The Harwell facility, called the European Centre for Satellite Applications and Telecommunications (ECSAT), has a staff of 100 and has acted as a magnet for three dozen small space companies or new divisions of larger companies from Canada, the United States and elsewhere.
This being Britain, the targeted investments were all designed to produce quantifiable economic benefit. Even the current international space station mission of Tim Peake, a British national flying on behalf of ESA, has been subjected to cost-benefit calculus.
David Parker, who in April became ESA’s director for Human Spaceflight and Robotic Exploration, said in a farewell blog that Peake’s six-month mission has sparked nearly 500,000 student education projects.
“Only a few thousand extra young people need to take up STEM careers for the mission to pay its way, putting aside the science and commercial returns,” Parker said.
The Satellite Finance Network was created to facilitate investment in Britain’s space sector and to create a network matching investors to start-up companies. Its other goal is to reduce regulatory barriers to investment.
Joanne Wheeler, a partner at the law firm Bird & Bird and the network’s co-chair, said the government’s agreement in 2015 to limit satellite operator liability at 60 million euros, putting the U.K. in line with other spacefaring nations, is one example of successful lobbying b the industry.

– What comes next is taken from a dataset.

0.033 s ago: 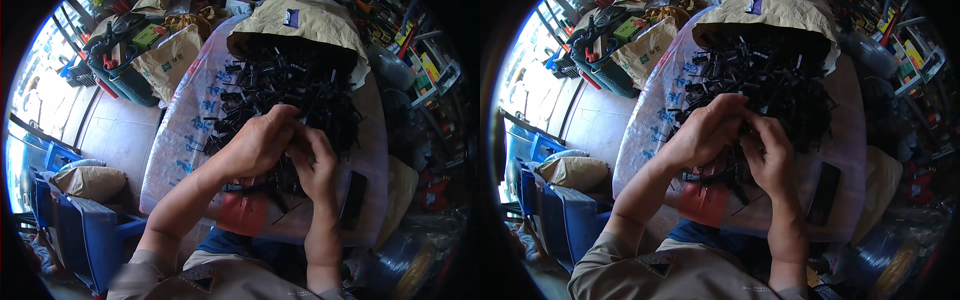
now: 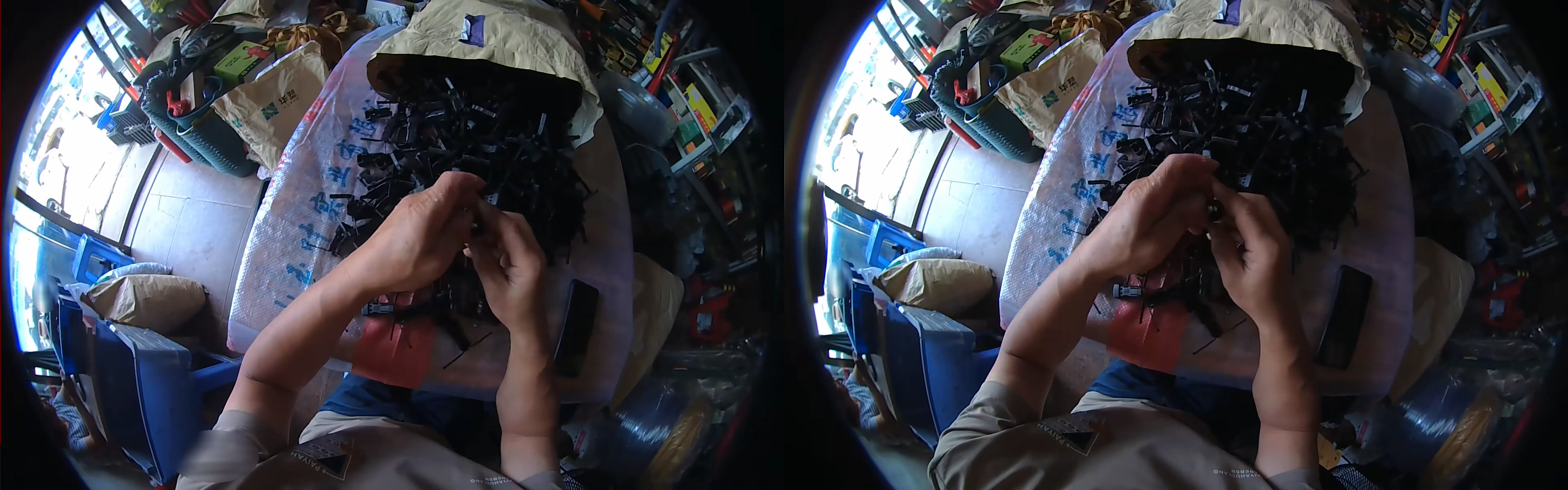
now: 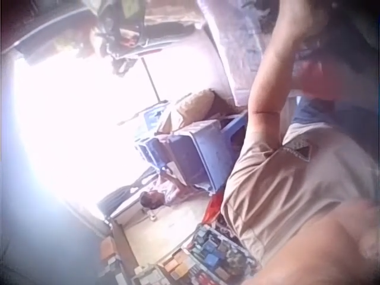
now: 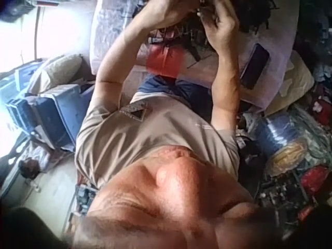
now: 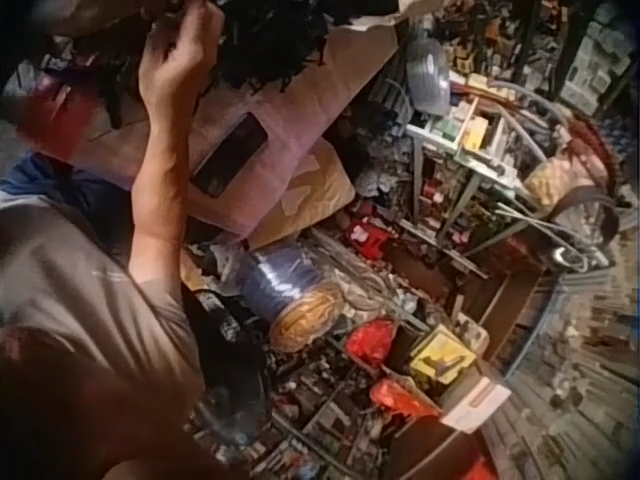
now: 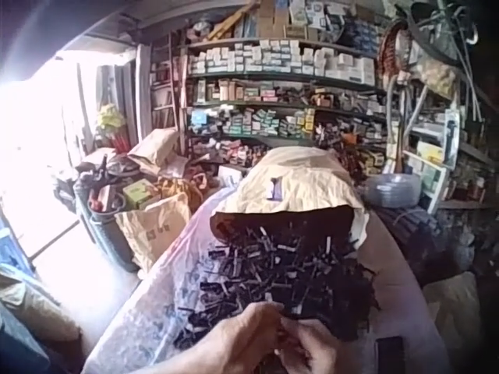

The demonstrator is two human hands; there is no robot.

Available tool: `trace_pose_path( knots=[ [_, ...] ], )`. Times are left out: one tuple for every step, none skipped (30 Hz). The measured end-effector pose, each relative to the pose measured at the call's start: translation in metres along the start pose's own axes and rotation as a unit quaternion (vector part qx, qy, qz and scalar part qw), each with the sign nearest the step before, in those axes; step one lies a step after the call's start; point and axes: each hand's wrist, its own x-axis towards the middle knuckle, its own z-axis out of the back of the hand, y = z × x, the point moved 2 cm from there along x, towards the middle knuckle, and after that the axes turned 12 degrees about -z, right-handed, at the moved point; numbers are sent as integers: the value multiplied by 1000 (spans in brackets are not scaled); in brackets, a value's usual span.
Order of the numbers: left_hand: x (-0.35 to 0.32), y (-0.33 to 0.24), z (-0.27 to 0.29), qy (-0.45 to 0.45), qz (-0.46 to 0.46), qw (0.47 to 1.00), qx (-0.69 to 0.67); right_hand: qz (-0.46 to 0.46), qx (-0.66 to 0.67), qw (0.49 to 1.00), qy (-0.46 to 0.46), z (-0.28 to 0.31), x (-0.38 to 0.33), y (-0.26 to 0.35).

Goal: Sorting and inspecting small black plastic components on a table.

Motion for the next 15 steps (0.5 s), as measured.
trace_pose_path(
  knots=[
    [-2, 5, -2, 4, 0, 1000, -1, -22, 22, 1000, 5, -1, -2, -4],
    [-4, 9, -3, -4, 25, 999, -42, -24, 21, 1000, 1, 1, -1, -5],
    [-6, 13, -4, -11, 50, 995, -83, -43, 28, 999, 18, 3, 0, -7],
    [-9, 18, -5, -14, 77, 987, -137, -62, 35, 997, 35, 3, 1, -10],
    [-10, 22, -7, -13, 79, 987, -139, -65, 34, 997, 34, 3, 1, -11],
    [-10, 25, -10, -48, 77, 981, -170, -86, 52, 994, 44, 1, 2, -14],
    [-11, 27, -10, -84, 74, 973, -201, -106, 69, 990, 55, -2, 2, -16],
    [-11, 28, -9, -87, 72, 973, -203, -105, 66, 991, 57, -3, 3, -16],
    [-12, 30, -7, -83, 89, 965, -233, -130, 98, 985, 59, -3, 3, -15],
    [-13, 30, -6, -79, 106, 956, -263, -154, 130, 977, 61, -4, 3, -15],
    [-12, 30, -3, -84, 102, 956, -264, -159, 132, 977, 52, -2, 4, -17],
    [-12, 27, 0, -99, 93, 956, -260, -163, 134, 977, 43, 2, 4, -19],
    [-12, 26, 4, -115, 84, 956, -256, -161, 152, 974, 40, 5, 5, -18],
    [-13, 29, 10, -99, 95, 962, -235, -159, 149, 975, 45, 3, 5, -16],
    [-14, 31, 13, -104, 92, 962, -235, -143, 130, 981, 31, 3, 4, -13]
  ],
)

Another, she said, is the removal of the 6 percent premium tax on space insurance policies.
Addressing a Satellite Finance Network meeting here April 4 organized by Bird & Bird, Green said that, after five years of dealing with a government fully won over to the idea that space spurs the wider economy, Britain’s space sector now needs to focus on “the first tentative steps with a skeptical government.”
One industry official said it has become clear in recent months that space’s value to the economy is obvious to very few people outside the space industry. “With every new face in government, you need to start from scratch,” this official said.
Tracking annual ESA budgets is an imperfect measure of a nation’s space posture, in part because the budget is based on annual assessments of how much cash already approved programs will need.
The increased ESA focus on launch-vehicle development, with the new Ariane 6 and Vega-C rockets, also distorts the picture, as this is a rising tide that does not lift the British boat given Britain’s long-standing aversion to investing in Europe’s rocket program.
Nonetheless, Britain’s ESA contribution in 2016 is increasing by just 1.4 percent, whereas the agency’s overall budget from its member governments is up 15 percent before accounting for contributions from the 28-nation European Union.